1. Research Ethics & Integrity
Peter Ayton Professor of Psychology Chair of Senate Research Ethics Committee

2. What is research integrity?
Compliance
Misconduct: falsification, fabrication, authorship, conflict of interest, plagiarism, duplication…
Ethics: methodology, harms/benefits, consent, usefulness/social value
Continuing responsibility to research participants, colleagues, institution, discipline, society
Quality – highest standard of honesty, confidentiality and care
Documentation of research
Publication, authorship and acknowledgement of contributors
Fostering good practice
Also SUBJECT SPECIFIC – e.g. lab books

3. Research Integrity: Why is it important?
Research integrity is vital to ensure that research is carried out to the highest possible standards.
It should be self-evident but often it is not.
It therefore needs to be promoted and supported.
For researchers: know what is required of you, where to get help and try to think about issues and problems in advance.
For organisations: support your researchers and make sure there is no stigma attached to asking for help.
Good practice in research is based on the maintenance of professional standards. The Nolan Committee (1995) on Standards in Public Life identified Seven Principles of Public Life as selflessness, integrity, objectivity, accountability, openness, honesty and leadership. The UKRIO Code of Conduct further identifies the key principles in good research practice as excellence, honesty, integrity, co-operation, accountability, providing and obtaining the necessary training and skills, and safety. University members are expected to adhere to these principles and in particular must ensure:
The application of the highest possible standards of honesty, confidentiality, care and integrity in planning, developing, completing and disseminating a piece of research, including consideration of the potential impact of the research on others (whether directly or indirectly), and in the acknowledgement of the direct and indirect contributions of others.
A continuing engagement in developments in relevant subjects and disciplines, including their methodologies.
Clear planning, rationale and methodologies for each research project.
A critical approach to one’s own research results and a willingness to engage with others in discussion of both the approach taken and the research findings.
Compliance with regulations laid down by City and funding or other relevant research bodies (eg the NHS) as well as legal, health and safety, and moral obligations. This includes consideration in all cases of whether the research to be undertaken has ethical implications and where necessary seeking and abiding by the appropriate ethical approval for the research.
Why do we promote research integrity?
Ensure research is carried out to the highest possible standards of quality and ethics.
Retain the public’s trust.
Ensure the safety of research participants.
Reduce poor practice and mistakes.
Prevent research misconduct.
Prevent ‘questionable research practices’.
Encourage researchers to engage critically with issues of good practice and high ethical standards in research.
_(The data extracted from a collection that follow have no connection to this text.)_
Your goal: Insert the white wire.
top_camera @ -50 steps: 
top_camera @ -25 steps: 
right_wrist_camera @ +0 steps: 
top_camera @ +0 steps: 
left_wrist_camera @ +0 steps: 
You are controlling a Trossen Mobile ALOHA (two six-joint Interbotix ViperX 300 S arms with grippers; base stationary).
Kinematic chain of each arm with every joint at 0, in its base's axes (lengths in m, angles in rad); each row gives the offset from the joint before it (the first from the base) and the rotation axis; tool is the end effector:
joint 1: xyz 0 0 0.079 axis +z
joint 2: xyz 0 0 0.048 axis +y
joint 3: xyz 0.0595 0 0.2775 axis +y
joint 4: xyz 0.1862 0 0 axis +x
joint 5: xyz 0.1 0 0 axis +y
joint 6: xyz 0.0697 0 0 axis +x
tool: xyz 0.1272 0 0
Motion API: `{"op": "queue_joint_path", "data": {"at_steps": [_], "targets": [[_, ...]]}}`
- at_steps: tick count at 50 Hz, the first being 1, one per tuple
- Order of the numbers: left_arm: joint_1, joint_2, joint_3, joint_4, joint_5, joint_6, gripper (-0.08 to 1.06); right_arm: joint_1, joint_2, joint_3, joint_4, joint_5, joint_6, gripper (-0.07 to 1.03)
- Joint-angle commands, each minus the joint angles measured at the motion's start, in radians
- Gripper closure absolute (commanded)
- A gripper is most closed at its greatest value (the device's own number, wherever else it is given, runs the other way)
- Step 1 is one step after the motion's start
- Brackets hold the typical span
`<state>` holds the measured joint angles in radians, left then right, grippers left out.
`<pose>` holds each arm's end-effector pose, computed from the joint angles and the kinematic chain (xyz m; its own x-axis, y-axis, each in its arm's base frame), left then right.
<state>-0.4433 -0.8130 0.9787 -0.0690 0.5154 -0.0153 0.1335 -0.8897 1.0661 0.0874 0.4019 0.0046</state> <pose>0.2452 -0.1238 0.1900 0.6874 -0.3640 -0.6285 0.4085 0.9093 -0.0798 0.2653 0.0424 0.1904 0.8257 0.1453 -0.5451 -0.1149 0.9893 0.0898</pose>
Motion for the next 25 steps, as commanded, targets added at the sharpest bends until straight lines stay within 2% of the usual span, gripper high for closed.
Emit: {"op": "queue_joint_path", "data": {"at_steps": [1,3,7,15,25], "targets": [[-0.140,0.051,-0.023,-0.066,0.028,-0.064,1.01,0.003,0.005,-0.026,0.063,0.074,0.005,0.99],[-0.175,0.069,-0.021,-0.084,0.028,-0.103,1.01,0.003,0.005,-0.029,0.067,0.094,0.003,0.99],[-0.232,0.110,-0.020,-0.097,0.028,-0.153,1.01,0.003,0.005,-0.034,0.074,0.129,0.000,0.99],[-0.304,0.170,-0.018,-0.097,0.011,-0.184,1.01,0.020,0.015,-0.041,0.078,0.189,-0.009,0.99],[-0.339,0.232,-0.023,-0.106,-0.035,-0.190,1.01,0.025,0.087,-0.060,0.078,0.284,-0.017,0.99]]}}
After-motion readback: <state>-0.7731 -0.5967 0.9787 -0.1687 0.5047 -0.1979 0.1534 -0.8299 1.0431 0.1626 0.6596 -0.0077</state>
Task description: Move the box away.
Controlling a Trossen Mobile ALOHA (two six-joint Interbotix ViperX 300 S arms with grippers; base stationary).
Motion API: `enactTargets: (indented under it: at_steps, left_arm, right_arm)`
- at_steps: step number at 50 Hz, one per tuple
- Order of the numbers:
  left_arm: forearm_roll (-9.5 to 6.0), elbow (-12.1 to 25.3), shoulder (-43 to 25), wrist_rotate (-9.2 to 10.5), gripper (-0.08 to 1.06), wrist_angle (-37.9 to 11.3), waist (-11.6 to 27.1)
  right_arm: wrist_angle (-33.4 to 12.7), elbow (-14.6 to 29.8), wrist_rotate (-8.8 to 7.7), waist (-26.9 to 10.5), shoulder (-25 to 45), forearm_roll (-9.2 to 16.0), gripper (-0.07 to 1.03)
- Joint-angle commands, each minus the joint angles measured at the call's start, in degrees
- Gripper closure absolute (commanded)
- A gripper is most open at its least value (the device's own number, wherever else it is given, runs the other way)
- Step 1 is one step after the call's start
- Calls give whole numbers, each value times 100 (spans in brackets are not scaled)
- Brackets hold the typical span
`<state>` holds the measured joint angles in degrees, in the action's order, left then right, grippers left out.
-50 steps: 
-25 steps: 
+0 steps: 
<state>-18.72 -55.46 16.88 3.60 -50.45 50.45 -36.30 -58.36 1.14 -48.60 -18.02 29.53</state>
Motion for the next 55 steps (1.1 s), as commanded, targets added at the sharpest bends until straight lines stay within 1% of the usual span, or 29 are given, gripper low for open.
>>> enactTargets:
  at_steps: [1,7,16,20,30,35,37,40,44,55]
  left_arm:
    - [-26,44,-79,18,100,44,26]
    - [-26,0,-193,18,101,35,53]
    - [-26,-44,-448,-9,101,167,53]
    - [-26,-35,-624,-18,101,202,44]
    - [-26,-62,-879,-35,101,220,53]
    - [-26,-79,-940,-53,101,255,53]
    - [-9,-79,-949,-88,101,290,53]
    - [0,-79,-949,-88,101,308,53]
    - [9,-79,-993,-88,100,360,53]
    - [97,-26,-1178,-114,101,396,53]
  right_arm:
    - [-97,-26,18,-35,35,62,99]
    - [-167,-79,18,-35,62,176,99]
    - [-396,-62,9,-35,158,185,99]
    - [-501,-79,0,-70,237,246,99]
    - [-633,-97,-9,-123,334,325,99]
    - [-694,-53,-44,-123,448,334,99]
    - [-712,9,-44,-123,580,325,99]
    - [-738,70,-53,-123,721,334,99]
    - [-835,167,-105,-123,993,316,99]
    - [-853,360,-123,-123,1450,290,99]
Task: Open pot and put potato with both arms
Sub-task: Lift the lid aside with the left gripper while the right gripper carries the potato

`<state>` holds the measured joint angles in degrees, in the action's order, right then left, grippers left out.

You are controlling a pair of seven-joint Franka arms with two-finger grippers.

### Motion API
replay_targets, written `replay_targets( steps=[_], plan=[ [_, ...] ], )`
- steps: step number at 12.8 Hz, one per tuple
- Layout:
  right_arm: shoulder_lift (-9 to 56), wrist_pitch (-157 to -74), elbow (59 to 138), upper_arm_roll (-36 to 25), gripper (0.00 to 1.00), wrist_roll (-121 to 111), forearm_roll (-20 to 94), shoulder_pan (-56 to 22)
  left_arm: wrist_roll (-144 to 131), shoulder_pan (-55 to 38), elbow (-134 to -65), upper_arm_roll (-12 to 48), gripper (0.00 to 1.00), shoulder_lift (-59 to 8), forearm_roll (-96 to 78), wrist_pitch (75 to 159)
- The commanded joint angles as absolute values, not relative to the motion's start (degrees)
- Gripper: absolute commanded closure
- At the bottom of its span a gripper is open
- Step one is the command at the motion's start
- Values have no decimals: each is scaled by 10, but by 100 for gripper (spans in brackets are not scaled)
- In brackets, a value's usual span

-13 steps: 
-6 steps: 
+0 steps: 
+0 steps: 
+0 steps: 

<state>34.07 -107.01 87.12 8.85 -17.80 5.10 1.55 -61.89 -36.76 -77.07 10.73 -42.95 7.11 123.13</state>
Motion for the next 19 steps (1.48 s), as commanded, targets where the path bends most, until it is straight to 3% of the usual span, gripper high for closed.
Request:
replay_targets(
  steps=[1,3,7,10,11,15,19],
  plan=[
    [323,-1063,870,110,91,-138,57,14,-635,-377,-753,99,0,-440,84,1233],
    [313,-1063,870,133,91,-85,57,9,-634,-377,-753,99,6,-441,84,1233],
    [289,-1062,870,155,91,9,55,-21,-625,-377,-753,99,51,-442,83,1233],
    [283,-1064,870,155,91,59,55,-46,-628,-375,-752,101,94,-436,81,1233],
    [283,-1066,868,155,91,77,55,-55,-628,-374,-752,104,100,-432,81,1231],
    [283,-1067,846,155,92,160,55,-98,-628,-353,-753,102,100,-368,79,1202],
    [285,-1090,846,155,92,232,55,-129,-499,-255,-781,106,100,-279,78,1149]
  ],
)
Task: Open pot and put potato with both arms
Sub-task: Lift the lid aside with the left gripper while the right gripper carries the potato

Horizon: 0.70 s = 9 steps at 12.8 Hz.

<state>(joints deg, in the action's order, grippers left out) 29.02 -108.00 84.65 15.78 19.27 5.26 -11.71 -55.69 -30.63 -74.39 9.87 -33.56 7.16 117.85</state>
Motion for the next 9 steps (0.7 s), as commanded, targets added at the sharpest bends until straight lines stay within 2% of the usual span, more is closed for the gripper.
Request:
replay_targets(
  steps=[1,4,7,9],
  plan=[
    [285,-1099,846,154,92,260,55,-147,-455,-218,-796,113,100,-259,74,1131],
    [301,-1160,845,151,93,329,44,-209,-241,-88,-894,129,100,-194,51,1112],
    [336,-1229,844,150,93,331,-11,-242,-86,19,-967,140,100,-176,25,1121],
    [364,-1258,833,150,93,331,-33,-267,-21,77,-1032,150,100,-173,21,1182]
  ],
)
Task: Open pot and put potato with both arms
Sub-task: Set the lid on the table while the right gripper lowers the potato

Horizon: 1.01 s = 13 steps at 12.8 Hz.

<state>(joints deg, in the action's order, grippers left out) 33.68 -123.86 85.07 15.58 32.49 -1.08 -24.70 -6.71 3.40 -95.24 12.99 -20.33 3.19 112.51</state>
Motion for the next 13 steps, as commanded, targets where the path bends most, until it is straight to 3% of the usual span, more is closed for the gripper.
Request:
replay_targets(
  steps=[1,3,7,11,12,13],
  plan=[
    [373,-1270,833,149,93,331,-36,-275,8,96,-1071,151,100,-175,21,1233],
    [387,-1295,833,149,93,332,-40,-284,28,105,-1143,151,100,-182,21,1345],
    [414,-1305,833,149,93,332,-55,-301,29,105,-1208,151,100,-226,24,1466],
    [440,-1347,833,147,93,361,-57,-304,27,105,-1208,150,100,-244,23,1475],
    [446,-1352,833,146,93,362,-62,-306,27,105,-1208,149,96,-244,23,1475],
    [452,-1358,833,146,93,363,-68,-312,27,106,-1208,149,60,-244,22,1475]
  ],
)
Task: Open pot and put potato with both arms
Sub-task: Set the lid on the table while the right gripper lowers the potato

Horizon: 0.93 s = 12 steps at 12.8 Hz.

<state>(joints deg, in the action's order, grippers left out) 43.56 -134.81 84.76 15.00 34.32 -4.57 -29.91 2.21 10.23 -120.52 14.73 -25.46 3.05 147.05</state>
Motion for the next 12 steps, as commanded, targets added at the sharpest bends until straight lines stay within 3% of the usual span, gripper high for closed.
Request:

4. University Framework for Good Practice in Research
The aims of the Framework are to:
To establish and promote a code of good practice in the conduct of all aspects of research
To encourage members of the University to maintain the highest achievable standards in their research conduct
To ensure the quality of research conducted by members of the University is safeguarded and to document the procedure for investigating allegations of misconduct

5. What is the point of research ethics committees?
To ensure the following are not harmed;
Participants
Researchers
Reputation of the university
Ethics needs to be your first consideration when planning research; , not an afterthought to be added on when everything else is in place.

6. Protecting participants from harm
Traditionally biomedical
Now all disciplines
Professional and legal requirements
All research involving human participants or collecting personal information and data have ethical implications!
Anonymity
Confidentiality
DPA
Never collect more data than is required
Transportation of data
Storage
Destruction
Re-use of personal data
International

7. What if I do not get ethical approval when it is required?
Ethics needs to be your first consideration, not an afterthought
If you do not get ethics approval when it is needed;
You may be subject to disciplinary proceedings
Your PhD/MSc will not get awarded
Your research will not be publishable
You are not insured
Retrospective ethical approval is never given.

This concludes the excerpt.